ECLI:NL:RBOVE:2018:2061
Rechtbank Overijssel
- Eerste aanleg - meervoudig
- Rechtspraak.nl
Vrijspraak van opzettelijk onjuist aangifte doen van kansspelbelasting door ondernemer
In deze zaak heeft de Rechtbank Overijssel op 11 juni 2018 uitspraak gedaan in een strafzaak tegen een 44-jarige man, die als ondernemer betrokken was bij de verhuur van kansspelautomaten en de exploitatie van een speelhal. De verdachte werd beschuldigd van het opzettelijk onjuist doen van aangifte van kansspelbelasting over verschillende jaren, van 2009 tot en met 2012. De rechtbank heeft het onderzoek op de openbare terechtzitting op 28 mei 2018 gevoerd, waarbij de officier van justitie, mr. F.A. Demmers, de vordering heeft ingediend en de verdachte werd bijgestaan door zijn raadsman, H.J. Pellinkhof.
De tenlastelegging omvatte meerdere aangiften kansspelbelasting die onjuist of onvolledig zouden zijn gedaan, met als doel te weinig belasting te heffen. De rechtbank heeft vastgesteld dat de verdachte, samen met anderen, feitelijk leiding zou hebben gegeven aan de onjuiste aangiften die op naam van zijn bedrijf, [bedrijf 3] GmbH, waren gedaan. De verdachte heeft echter betoogd dat hij te goeder trouw handelde en dat hij advies had ingewonnen bij deskundigen, waaronder een advocaat en een accountant, die hem hadden verzekerd dat hij geen kansspelbelasting verschuldigd was in Nederland.

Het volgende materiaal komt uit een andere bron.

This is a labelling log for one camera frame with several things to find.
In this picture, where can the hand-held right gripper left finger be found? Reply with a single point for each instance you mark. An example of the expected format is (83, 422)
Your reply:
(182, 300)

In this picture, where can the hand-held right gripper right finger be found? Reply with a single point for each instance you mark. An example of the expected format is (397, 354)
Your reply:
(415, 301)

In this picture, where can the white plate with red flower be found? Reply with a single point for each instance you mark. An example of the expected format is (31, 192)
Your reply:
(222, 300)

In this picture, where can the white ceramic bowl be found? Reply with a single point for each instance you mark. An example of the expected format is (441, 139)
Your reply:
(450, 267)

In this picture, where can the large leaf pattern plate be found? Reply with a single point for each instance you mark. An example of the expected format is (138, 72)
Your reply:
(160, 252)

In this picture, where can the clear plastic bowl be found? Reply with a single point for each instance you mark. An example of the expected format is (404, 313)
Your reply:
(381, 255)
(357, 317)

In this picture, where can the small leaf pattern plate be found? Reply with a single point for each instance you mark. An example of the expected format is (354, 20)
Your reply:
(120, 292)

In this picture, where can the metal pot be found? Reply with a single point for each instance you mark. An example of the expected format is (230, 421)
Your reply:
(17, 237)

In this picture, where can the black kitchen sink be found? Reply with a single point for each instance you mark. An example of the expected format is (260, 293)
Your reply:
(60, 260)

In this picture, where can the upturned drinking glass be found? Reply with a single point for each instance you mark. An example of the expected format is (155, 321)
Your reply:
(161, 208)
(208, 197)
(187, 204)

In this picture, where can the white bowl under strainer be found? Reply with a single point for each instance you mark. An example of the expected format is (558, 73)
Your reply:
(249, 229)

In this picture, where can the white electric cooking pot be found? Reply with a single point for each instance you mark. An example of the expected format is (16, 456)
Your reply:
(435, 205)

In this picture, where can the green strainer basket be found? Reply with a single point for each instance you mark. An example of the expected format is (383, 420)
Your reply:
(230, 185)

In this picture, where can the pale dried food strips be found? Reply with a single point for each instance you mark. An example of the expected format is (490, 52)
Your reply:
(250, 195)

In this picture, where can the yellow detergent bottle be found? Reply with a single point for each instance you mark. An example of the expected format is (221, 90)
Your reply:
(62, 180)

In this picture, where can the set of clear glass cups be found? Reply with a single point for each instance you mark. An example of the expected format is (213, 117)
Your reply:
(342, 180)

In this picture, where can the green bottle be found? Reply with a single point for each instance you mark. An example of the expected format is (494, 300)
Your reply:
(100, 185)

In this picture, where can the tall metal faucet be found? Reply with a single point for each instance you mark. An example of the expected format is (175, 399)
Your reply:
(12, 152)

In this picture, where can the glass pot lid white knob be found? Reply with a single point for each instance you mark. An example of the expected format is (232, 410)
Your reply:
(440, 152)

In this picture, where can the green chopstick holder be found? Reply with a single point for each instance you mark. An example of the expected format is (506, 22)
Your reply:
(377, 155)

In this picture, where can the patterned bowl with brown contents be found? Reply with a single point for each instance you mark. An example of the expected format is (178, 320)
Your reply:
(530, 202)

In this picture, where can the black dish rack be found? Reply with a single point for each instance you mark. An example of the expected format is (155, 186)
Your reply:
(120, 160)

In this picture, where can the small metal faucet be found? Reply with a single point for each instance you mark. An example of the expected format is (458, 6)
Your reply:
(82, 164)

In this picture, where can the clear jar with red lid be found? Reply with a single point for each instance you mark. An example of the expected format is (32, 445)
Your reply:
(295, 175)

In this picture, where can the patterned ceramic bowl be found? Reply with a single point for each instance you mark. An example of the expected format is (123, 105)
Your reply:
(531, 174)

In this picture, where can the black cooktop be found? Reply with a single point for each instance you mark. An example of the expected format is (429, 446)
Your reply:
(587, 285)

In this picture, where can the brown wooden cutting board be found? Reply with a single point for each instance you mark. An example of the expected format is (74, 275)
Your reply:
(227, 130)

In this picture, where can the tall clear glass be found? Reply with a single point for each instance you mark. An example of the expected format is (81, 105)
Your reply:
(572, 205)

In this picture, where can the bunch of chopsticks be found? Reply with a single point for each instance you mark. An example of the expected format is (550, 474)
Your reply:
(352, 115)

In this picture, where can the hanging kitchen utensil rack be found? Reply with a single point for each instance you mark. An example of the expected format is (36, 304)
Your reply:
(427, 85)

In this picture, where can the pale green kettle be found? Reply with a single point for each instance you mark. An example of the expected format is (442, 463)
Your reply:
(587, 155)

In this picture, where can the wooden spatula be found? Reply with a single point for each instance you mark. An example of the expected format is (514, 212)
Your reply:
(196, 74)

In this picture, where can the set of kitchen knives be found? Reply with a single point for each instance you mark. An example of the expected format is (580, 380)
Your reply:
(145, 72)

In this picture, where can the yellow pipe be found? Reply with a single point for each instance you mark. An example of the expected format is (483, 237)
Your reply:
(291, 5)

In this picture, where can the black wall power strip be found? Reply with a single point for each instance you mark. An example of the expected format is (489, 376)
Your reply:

De rechtbank heeft in haar overwegingen vastgesteld dat de verdachte niet over de juridische kennis beschikte om de complexe belastingwetgeving te doorgronden en dat hij afhankelijk was van de adviezen van derden. De rechtbank oordeelde dat de verdachte redelijkerwijs kon menen dat zijn aangiften correct waren, gebaseerd op het advies dat hij had ontvangen. Gezien deze omstandigheden heeft de rechtbank geoordeeld dat er geen opzet was op het doen van onjuiste aangiften en heeft zij de verdachte vrijgesproken van de tenlastegelegde feiten. Tevens is de teruggave van de inbeslaggenomen administratie aan de verdachte gelast.